• [PROVIDED MATERIAL]:
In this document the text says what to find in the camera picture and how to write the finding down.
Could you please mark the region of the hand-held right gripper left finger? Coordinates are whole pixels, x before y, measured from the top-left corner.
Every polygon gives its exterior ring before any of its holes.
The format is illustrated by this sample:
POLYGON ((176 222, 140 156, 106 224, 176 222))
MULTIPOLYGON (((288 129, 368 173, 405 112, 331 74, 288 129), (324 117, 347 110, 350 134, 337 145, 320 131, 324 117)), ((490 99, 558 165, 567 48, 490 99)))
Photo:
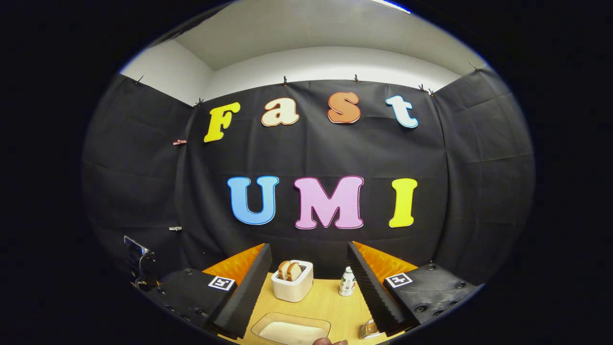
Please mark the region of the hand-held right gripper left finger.
POLYGON ((170 273, 144 296, 197 330, 243 338, 271 262, 270 245, 259 244, 204 271, 170 273))

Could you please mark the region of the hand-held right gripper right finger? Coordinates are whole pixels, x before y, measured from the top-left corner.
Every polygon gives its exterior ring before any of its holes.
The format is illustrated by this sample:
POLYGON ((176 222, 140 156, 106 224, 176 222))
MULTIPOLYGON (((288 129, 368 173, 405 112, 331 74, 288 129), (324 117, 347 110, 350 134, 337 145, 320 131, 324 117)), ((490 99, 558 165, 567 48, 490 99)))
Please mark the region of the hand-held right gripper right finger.
POLYGON ((355 241, 348 242, 347 260, 378 330, 387 336, 432 323, 484 287, 438 264, 416 267, 355 241))

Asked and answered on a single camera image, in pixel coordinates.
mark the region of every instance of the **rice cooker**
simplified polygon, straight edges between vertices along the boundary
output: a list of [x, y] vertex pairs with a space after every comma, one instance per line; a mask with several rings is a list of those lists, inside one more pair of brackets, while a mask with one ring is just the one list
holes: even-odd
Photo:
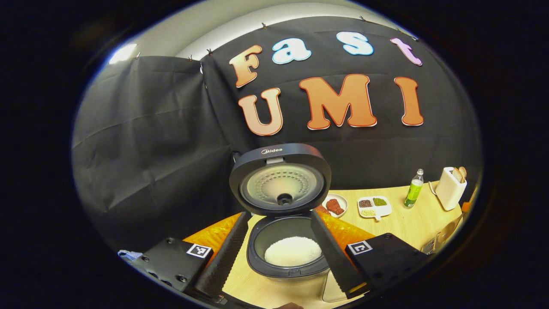
[[250, 232], [248, 265], [272, 280], [303, 280], [329, 270], [324, 255], [294, 267], [268, 263], [265, 251], [294, 236], [318, 242], [311, 229], [311, 210], [328, 195], [332, 172], [320, 152], [306, 144], [258, 148], [235, 159], [229, 185], [249, 212], [265, 216]]

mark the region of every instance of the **blue letter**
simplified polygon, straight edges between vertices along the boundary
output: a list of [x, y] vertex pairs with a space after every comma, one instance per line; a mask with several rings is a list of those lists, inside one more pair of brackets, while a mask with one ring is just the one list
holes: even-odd
[[343, 49], [352, 55], [371, 55], [374, 52], [374, 48], [368, 43], [368, 39], [360, 33], [340, 32], [335, 37], [341, 43], [346, 44]]
[[292, 60], [305, 60], [312, 55], [311, 51], [307, 50], [305, 43], [298, 38], [287, 38], [273, 45], [273, 50], [276, 51], [273, 55], [273, 62], [276, 64], [284, 64]]

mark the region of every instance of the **white rice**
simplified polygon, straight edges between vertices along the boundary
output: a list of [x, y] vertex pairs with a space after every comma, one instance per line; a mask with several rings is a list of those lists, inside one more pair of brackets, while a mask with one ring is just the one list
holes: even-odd
[[320, 257], [320, 246], [306, 237], [288, 237], [272, 244], [265, 251], [265, 261], [282, 267], [300, 266]]

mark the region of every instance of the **black fabric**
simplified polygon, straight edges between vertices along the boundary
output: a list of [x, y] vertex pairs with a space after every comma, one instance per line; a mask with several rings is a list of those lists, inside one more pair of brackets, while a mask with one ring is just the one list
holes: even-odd
[[242, 211], [228, 187], [230, 155], [196, 61], [142, 57], [109, 65], [75, 121], [76, 187], [115, 249], [143, 252]]
[[[337, 40], [340, 31], [358, 32], [368, 38], [374, 52], [370, 56], [353, 56]], [[271, 60], [272, 46], [287, 38], [299, 38], [312, 52], [304, 61], [279, 65]], [[389, 40], [399, 38], [412, 47], [422, 60], [421, 67], [411, 63]], [[236, 88], [234, 68], [229, 61], [247, 48], [259, 45], [259, 66], [251, 71], [257, 78]], [[304, 142], [317, 147], [332, 167], [332, 189], [361, 189], [404, 186], [418, 168], [426, 181], [440, 178], [442, 168], [465, 166], [468, 185], [462, 201], [469, 200], [481, 172], [481, 147], [478, 123], [472, 104], [459, 81], [429, 48], [409, 36], [386, 26], [342, 17], [312, 17], [268, 25], [243, 35], [216, 49], [203, 59], [204, 78], [221, 128], [234, 148], [245, 152], [254, 148], [288, 142]], [[346, 121], [326, 130], [310, 130], [309, 100], [299, 82], [322, 77], [339, 93], [345, 76], [369, 77], [369, 99], [378, 123], [369, 128], [353, 128]], [[417, 95], [424, 124], [406, 126], [402, 93], [396, 77], [408, 77], [418, 83]], [[252, 133], [244, 119], [238, 100], [255, 95], [259, 119], [271, 118], [261, 92], [280, 88], [282, 129], [272, 136]]]

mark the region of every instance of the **open lid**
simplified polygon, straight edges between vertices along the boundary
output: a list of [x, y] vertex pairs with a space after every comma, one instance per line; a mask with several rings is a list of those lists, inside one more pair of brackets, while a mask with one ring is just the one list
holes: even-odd
[[332, 172], [320, 152], [306, 144], [258, 148], [236, 159], [229, 185], [252, 213], [289, 216], [309, 211], [328, 195]]

• [TASK DIRECTIONS]:
If a line of the listing above holds the string "corner", copy it.

• [TASK RESPONSE]:
Could you please mark the region of the hand-held right gripper left finger? Coordinates are whole pixels, x before y, measured from the top-left corner.
Could you please mark the region of the hand-held right gripper right finger? Coordinates are whole pixels, x before y, measured from the top-left corner.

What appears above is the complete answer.